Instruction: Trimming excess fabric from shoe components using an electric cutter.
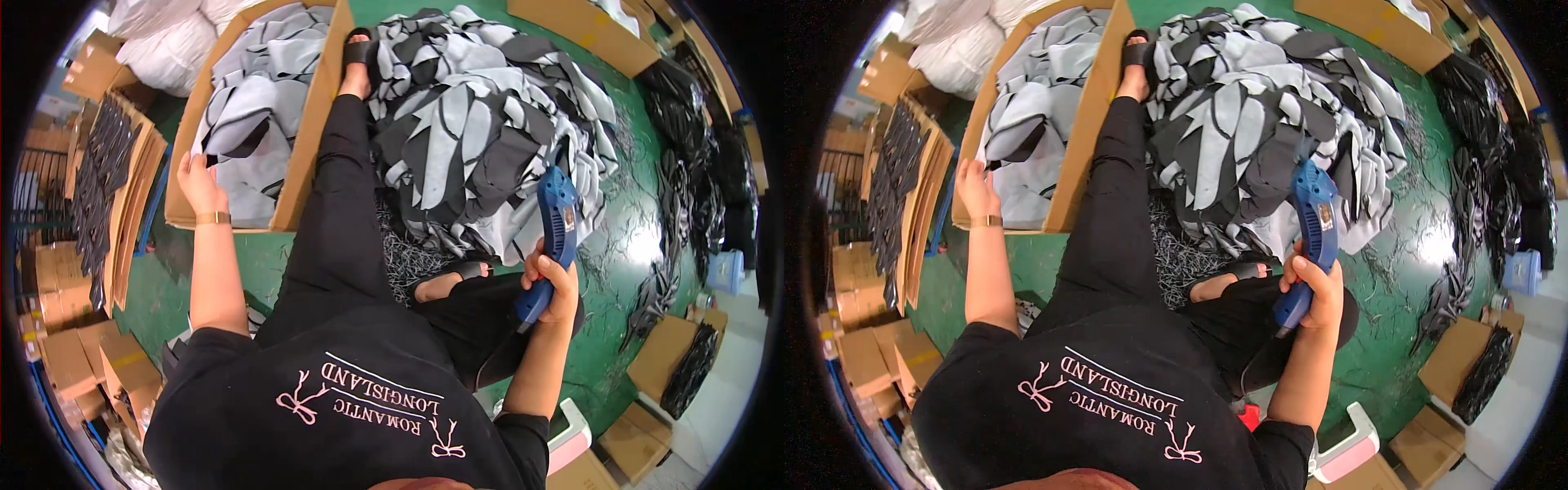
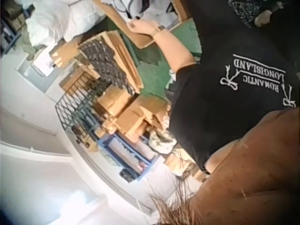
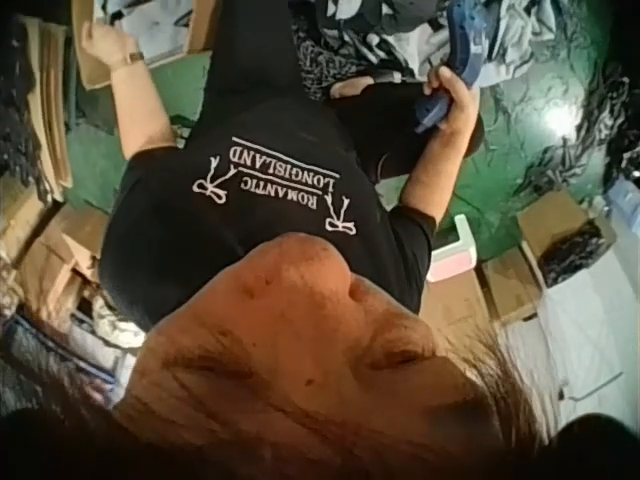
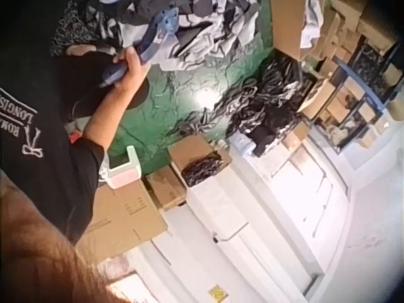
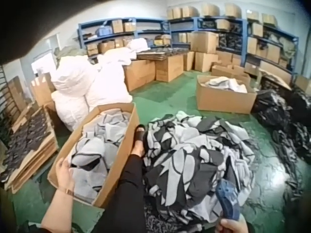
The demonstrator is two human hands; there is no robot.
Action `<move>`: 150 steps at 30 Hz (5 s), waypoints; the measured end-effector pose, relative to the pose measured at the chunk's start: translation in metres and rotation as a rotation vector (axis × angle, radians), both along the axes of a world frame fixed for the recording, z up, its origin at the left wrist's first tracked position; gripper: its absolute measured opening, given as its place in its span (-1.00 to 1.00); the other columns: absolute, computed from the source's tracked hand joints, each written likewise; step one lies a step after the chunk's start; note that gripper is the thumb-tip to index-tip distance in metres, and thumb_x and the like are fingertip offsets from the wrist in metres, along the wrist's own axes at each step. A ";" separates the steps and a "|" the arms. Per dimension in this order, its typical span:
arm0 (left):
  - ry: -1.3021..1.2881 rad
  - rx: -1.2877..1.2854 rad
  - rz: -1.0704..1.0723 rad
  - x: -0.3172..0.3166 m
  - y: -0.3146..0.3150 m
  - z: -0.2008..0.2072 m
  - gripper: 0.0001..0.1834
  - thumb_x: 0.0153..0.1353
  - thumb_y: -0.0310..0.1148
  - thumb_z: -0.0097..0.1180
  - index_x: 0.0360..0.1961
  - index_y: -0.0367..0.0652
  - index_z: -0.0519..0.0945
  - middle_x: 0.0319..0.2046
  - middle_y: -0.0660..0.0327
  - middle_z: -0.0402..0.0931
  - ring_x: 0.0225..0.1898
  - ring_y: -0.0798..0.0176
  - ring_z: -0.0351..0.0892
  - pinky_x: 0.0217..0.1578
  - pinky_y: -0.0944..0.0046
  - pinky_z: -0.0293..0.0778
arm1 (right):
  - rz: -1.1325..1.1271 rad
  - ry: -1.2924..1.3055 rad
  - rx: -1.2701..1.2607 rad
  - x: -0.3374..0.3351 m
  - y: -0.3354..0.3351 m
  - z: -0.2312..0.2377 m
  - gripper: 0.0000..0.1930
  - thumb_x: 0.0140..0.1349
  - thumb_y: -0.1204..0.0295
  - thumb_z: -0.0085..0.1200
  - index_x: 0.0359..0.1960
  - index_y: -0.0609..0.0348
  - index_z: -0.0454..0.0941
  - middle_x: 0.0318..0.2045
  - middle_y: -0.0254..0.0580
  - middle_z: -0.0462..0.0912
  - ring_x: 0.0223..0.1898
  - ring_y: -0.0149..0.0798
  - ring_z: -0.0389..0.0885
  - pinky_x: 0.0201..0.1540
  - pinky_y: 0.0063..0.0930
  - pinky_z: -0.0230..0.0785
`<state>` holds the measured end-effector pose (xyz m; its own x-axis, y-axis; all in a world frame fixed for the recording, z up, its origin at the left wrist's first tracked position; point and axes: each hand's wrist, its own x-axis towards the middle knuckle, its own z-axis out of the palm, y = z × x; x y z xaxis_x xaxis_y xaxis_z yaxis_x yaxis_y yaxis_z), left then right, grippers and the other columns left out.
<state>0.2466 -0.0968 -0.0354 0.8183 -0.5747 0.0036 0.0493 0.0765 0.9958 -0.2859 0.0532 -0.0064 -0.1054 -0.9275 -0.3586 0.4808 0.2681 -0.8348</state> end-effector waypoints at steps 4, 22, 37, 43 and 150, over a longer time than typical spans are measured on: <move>0.016 0.108 -0.547 -0.078 -0.013 -0.034 -0.81 0.20 -0.45 0.09 -0.14 -0.15 0.53 -0.30 0.27 0.56 -0.26 0.37 0.55 -0.25 0.34 0.46 | -0.034 -0.040 0.037 -0.007 -0.008 -0.008 -0.60 -0.05 0.37 0.23 -0.21 0.25 0.36 -0.56 -0.32 0.33 -0.54 -0.43 0.32 -0.55 -0.56 0.27; 0.629 0.725 -1.180 -0.396 -0.096 -0.161 -0.74 0.10 -0.21 0.28 -0.26 -0.03 0.52 -0.37 0.39 0.56 -0.49 0.43 0.43 -0.51 0.45 0.27 | -0.099 -0.082 0.171 -0.028 -0.020 -0.024 -0.57 -0.07 0.41 0.25 -0.18 0.33 0.39 -0.57 -0.30 0.37 -0.54 -0.39 0.36 -0.55 -0.54 0.31; 0.798 0.263 -1.509 -0.343 0.044 0.006 -0.77 0.23 -0.37 0.14 -0.12 -0.21 0.55 -0.23 0.17 0.60 -0.23 0.29 0.62 -0.21 0.30 0.58 | -0.052 0.314 0.037 0.024 -0.026 -0.007 -0.66 -0.03 0.42 0.31 -0.26 0.27 0.46 -0.51 -0.23 0.55 -0.60 -0.42 0.52 -0.58 -0.53 0.45; 0.586 0.142 -1.342 -0.317 0.046 0.021 -0.82 0.19 -0.36 0.20 -0.23 -0.21 0.57 -0.37 0.29 0.57 -0.38 0.42 0.57 -0.29 0.31 0.60 | -0.087 0.199 0.036 0.034 0.010 0.014 -0.68 0.04 0.50 0.20 -0.16 0.34 0.44 -0.48 -0.23 0.55 -0.50 -0.38 0.55 -0.44 -0.52 0.43; 0.224 -0.042 -1.543 -0.253 0.079 0.063 -0.70 0.13 -0.52 0.20 -0.09 -0.29 0.55 -0.22 0.29 0.59 -0.22 0.45 0.55 -0.14 0.37 0.46 | 0.169 0.410 0.077 0.060 0.056 0.066 -0.68 -0.09 0.57 0.15 -0.24 0.42 0.45 -0.51 -0.21 0.51 -0.59 -0.37 0.50 -0.53 -0.49 0.42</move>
<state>-0.0068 -0.0181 0.0278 -0.5564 -0.8309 0.0038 0.2451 -0.1597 0.9563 -0.2260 0.1097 0.0593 -0.1030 -0.9160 -0.3878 0.0587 0.3836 -0.9216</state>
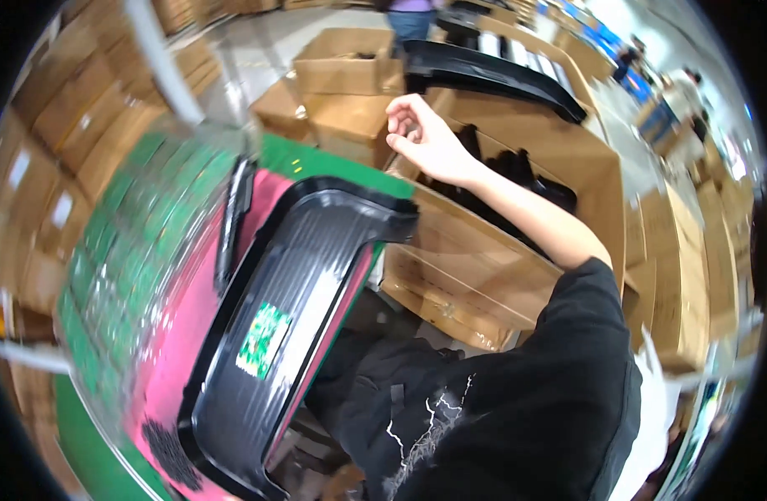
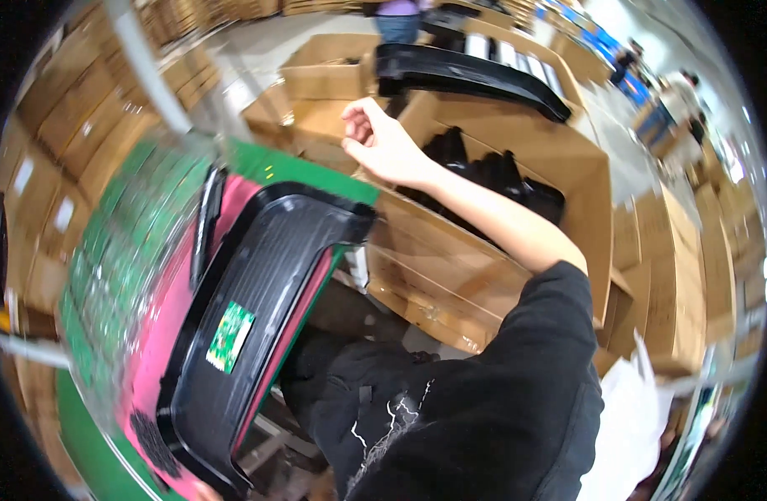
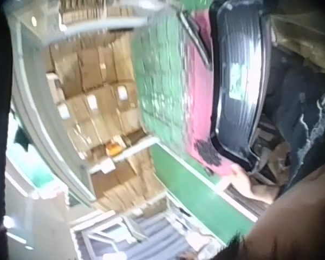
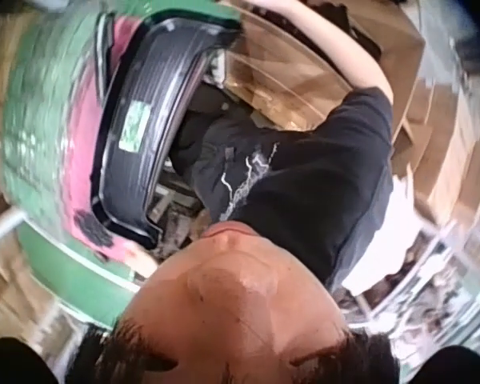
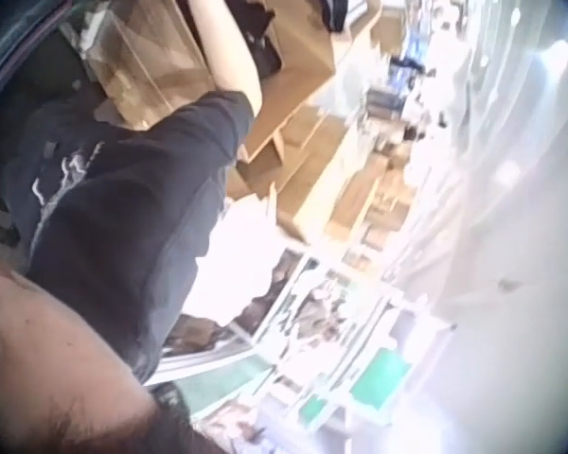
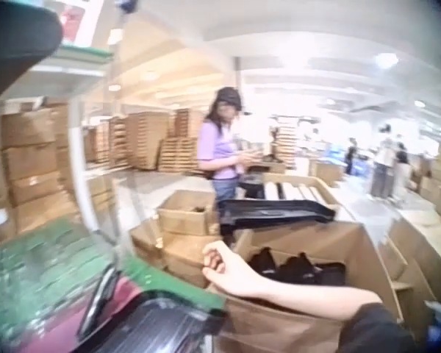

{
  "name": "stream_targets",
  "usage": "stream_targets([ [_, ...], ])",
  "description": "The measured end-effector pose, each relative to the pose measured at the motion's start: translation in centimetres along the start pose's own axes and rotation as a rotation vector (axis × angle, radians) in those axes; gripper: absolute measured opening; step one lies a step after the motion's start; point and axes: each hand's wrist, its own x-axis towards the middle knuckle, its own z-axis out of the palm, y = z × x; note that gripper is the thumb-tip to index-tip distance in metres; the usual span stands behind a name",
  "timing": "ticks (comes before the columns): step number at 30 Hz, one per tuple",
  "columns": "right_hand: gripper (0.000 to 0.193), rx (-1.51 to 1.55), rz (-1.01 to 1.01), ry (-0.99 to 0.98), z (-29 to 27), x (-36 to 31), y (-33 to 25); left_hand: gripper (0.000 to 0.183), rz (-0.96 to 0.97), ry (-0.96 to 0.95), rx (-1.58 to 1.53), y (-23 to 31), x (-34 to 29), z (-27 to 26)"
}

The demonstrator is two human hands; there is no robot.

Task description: Mounting circuit boards into plastic casings and securing them with an electric screwdriver in a factory setting.

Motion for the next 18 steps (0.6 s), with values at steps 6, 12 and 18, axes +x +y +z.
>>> stream_targets([
  [6, 0.061, -0.956, 0.6, -0.054, -13.9, -10.4, 19.9, 0.021, 0.166, -0.176, -0.095, 1.1, 2.9, 4.6],
  [12, 0.11, -0.861, 1.275, -0.662, -10.6, -20.6, 25.8, 0.022, 0.207, -0.258, -0.157, 1.0, 2.8, 6.9],
  [18, 0.087, -0.772, 0.889, -0.187, -8.8, -16.1, 23.7, 0.023, 0.211, -0.315, -0.198, -0.4, 2.9, 8.0],
])
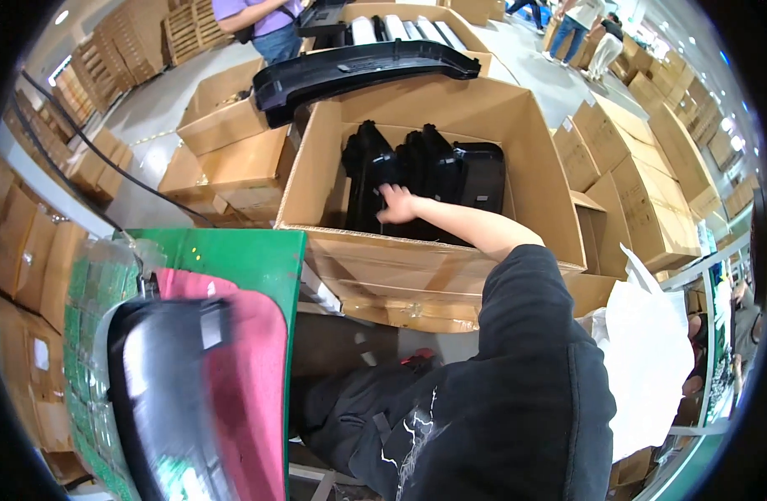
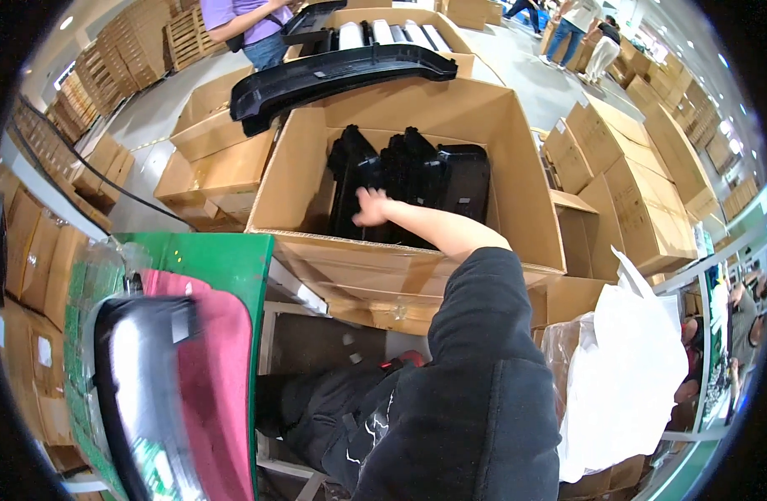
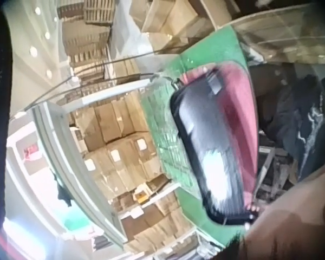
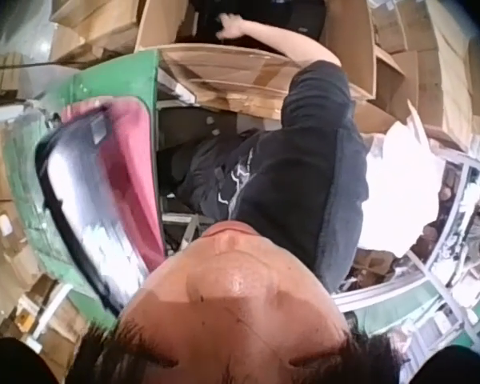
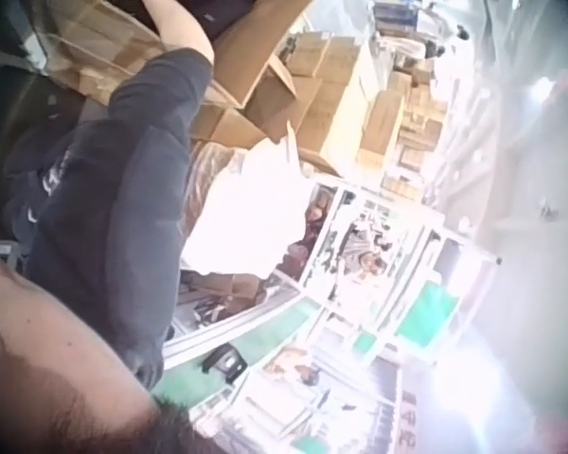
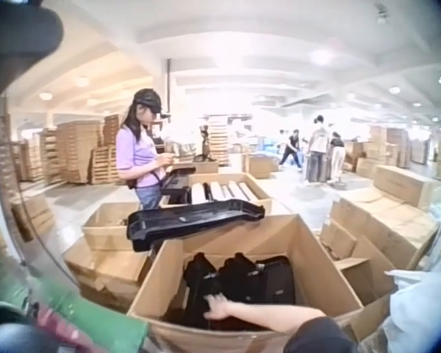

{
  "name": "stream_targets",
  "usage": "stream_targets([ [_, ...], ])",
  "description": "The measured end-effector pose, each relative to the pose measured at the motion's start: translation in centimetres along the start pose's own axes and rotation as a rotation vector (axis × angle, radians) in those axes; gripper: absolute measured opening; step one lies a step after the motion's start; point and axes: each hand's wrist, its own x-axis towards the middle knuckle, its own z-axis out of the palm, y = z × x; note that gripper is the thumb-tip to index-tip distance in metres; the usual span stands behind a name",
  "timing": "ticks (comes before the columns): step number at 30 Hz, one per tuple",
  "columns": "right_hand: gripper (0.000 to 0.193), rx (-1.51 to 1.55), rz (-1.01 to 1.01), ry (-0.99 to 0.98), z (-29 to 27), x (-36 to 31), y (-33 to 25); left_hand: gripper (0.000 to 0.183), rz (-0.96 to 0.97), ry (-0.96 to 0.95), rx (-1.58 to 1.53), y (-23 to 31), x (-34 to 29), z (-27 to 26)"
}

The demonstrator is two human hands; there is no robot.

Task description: Mounting circuit boards into plastic casings and securing them with an electric screwdriver in a factory setting.

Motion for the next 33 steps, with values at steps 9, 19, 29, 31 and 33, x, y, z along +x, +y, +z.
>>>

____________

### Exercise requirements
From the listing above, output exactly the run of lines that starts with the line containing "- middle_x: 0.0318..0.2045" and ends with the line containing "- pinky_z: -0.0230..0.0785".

### Exercise response
  - middle_x: 0.0318..0.2045
  - middle_y: -0.0254..0.0580
  - middle_z: -0.0462..0.0912
  - ring_x: 0.0223..0.1898
  - ring_y: -0.0149..0.0798
  - ring_z: -0.0389..0.0885
  - pinky_x: 0.0201..0.1540
  - pinky_y: 0.0063..0.0930
  - pinky_z: -0.0230..0.0785

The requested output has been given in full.